Пересадки и новая ночь в купе, где, кроме Синицына, разговаривали еще двое пассажиров дорожными голосами, от которых тошнит и кружится голова, измучили непривычного к дороге Аггея, и наутро, когда он взглянул на тощие сосны и желтые будки среди ржавых болот, стало ясно, что незачем было ехать и нечего ждать впереди.

Петербург стал виден справа, огромный, окутанный мглою и копотью множества труб.

Быстро миновали кирпичные заводы, прудки с вербами, площадку, на которой унылый гимназист ждал дачного поезда, кладбище. Прогремели стыки и стрелки подъездных путей, и поезд въехал под холодный вокзал, где, заглядывая в окно, побежали вслед носильщики в белых фартуках.

Синицын посоветовал Аггею остановиться на Пушкинской и торопливо убежал, крикнув на ходу:

— Смотрите же, на Пушкинской!

Аггей, вслед за носильщиком, вышел на площадь, вдыхая влажный воздух петербургского утра.

Аггей надел серый костюм с большими клетками и сел на красный диванчик у стола; на захватанной скатерти только что отпищал самовар.

«Какой маленький самоварчик», — подумал Аггей и обернулся к окну.

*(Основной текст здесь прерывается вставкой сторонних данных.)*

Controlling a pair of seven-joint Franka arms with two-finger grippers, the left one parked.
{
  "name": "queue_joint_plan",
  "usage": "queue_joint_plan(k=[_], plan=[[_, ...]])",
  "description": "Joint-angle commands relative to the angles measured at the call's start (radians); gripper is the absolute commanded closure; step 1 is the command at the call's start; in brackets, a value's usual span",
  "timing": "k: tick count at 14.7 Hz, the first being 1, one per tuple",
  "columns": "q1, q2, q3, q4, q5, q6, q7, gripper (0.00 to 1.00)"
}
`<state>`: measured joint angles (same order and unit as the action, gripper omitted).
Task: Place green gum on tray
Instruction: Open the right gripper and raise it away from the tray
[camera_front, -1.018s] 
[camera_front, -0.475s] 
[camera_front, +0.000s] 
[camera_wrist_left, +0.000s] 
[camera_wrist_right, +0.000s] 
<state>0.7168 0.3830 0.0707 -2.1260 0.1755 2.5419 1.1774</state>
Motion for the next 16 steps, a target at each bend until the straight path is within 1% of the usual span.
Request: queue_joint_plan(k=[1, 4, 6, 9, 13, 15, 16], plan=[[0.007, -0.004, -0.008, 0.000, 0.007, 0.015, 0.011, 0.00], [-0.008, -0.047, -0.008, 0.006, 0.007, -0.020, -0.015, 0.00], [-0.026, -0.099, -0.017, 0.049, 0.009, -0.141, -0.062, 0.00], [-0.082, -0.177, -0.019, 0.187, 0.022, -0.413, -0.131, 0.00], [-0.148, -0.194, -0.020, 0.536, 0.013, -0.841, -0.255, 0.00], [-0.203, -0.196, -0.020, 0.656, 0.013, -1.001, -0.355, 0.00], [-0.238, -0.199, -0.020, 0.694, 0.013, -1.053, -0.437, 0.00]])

Оттуда слышался стук ножей, голос старьевщика и удары палкой по ковру. В желтом колодце двора было много окон, на некоторых спущены шторы, из некоторых выглядывали лица с усами и без усов.

«Сколько окон», — подумал Аггей и поглядел налево.

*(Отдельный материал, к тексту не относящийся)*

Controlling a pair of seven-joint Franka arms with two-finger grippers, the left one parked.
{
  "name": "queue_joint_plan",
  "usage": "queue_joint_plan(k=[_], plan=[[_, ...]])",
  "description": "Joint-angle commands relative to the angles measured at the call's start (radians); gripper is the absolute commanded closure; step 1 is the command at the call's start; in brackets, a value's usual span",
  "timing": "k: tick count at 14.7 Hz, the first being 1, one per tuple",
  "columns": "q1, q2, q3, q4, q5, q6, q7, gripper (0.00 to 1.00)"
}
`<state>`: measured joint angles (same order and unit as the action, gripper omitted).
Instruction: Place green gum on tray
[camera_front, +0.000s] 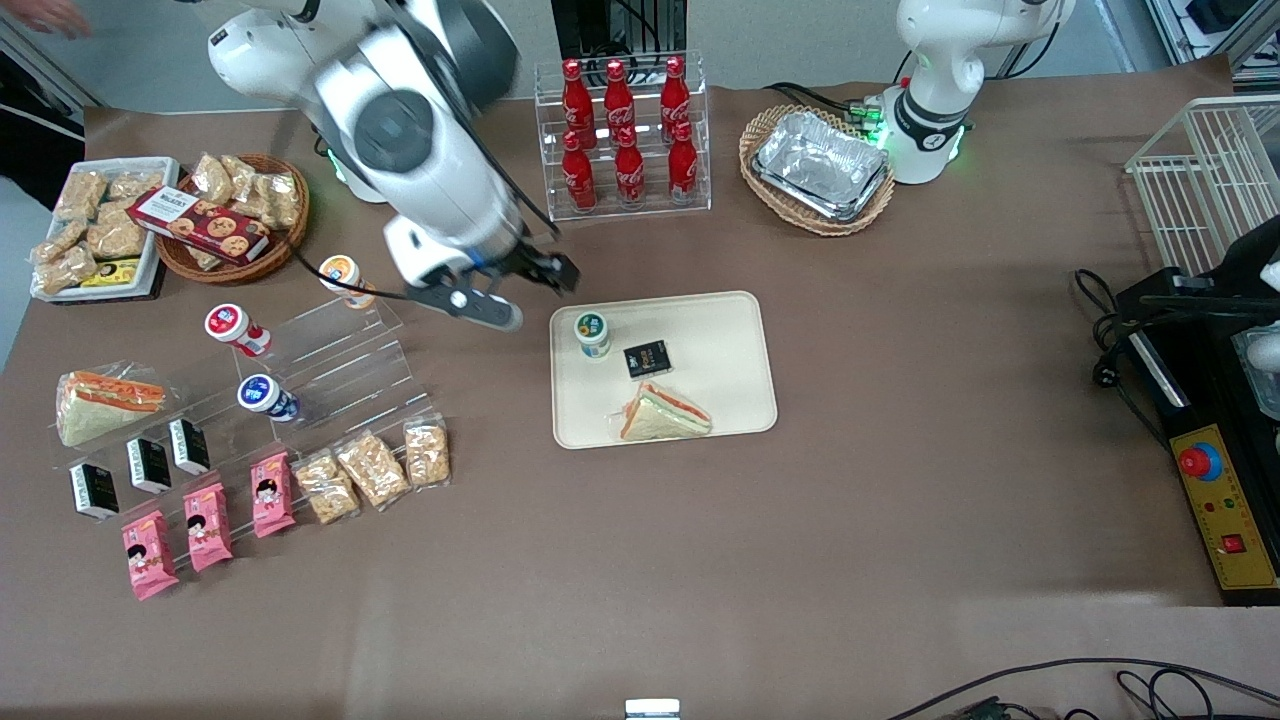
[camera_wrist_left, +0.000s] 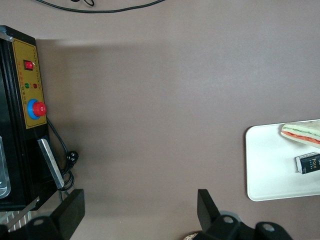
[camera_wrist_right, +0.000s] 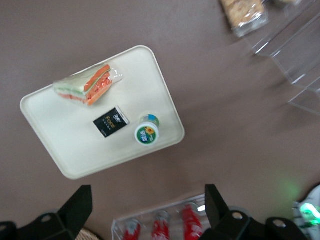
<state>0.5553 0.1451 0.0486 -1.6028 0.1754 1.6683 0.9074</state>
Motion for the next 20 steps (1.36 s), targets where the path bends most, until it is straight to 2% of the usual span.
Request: queue_joint_plan(k=[1, 2, 5, 9, 11, 12, 17, 18, 20], plan=[[-0.118, 0.015, 0.003, 0.179, 0.007, -0.211, -0.296, 0.00], [-0.155, -0.034, 0.004, 0.172, -0.014, -0.205, -0.411, 0.00], [-0.279, -0.076, 0.005, 0.106, -0.111, -0.173, -0.611, 0.00], [-0.454, -0.169, 0.000, -0.113, -0.123, 0.008, -0.922, 0.00], [-0.469, -0.254, -0.006, -0.248, -0.132, 0.109, -0.938, 0.00], [-0.469, -0.251, -0.024, -0.240, -0.142, 0.104, -0.940, 0.00], [-0.476, -0.154, -0.066, 0.006, -0.146, -0.056, -0.929, 0.00], [-0.480, -0.153, -0.066, 0.012, -0.175, -0.058, -0.929, 0.00], [-0.486, -0.154, -0.066, 0.006, -0.186, -0.059, -0.935, 0.00]])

На вешалке висели его пальто и шляпа; рожа нарисована была карандашом на обоях, и за дверью все время разговаривали, звенела посуда, и все звуки покрывал грохот едущих телег.

Аггей лег, положив руку под голову. От дороги все еще стучали рельсы в ушах, покачивая — тошнило. В номере пахло кислым. Глядя на потолок, Аггей подумал:

«Сколько здесь людей; все живут по-своему и хотят делать свое. Почему же именно я должен сказать: Надя, брось мужа и люби меня. Я такой же, как все».

Закрыв глаза, он представил большие соты, полные пчел, и себя внизу, в этой комнате с треснувшими обоями, маленьким червяком.

«Полежу здесь до завтра, — думал Аггей, — поеду домой. А дома темно, идет дождь, и дыра от пули в шкафу… Нет, нельзя туда ехать. Куда бы нибудь на светлую поляну попасть, где стена монастырская и зеленые купола. Поглядеть бы на них и на речку. Отдохнуть».

Аггей хотел задремать, но не смог. Бессильная вялость томила, а в глубине сердца точно посасывал червячок.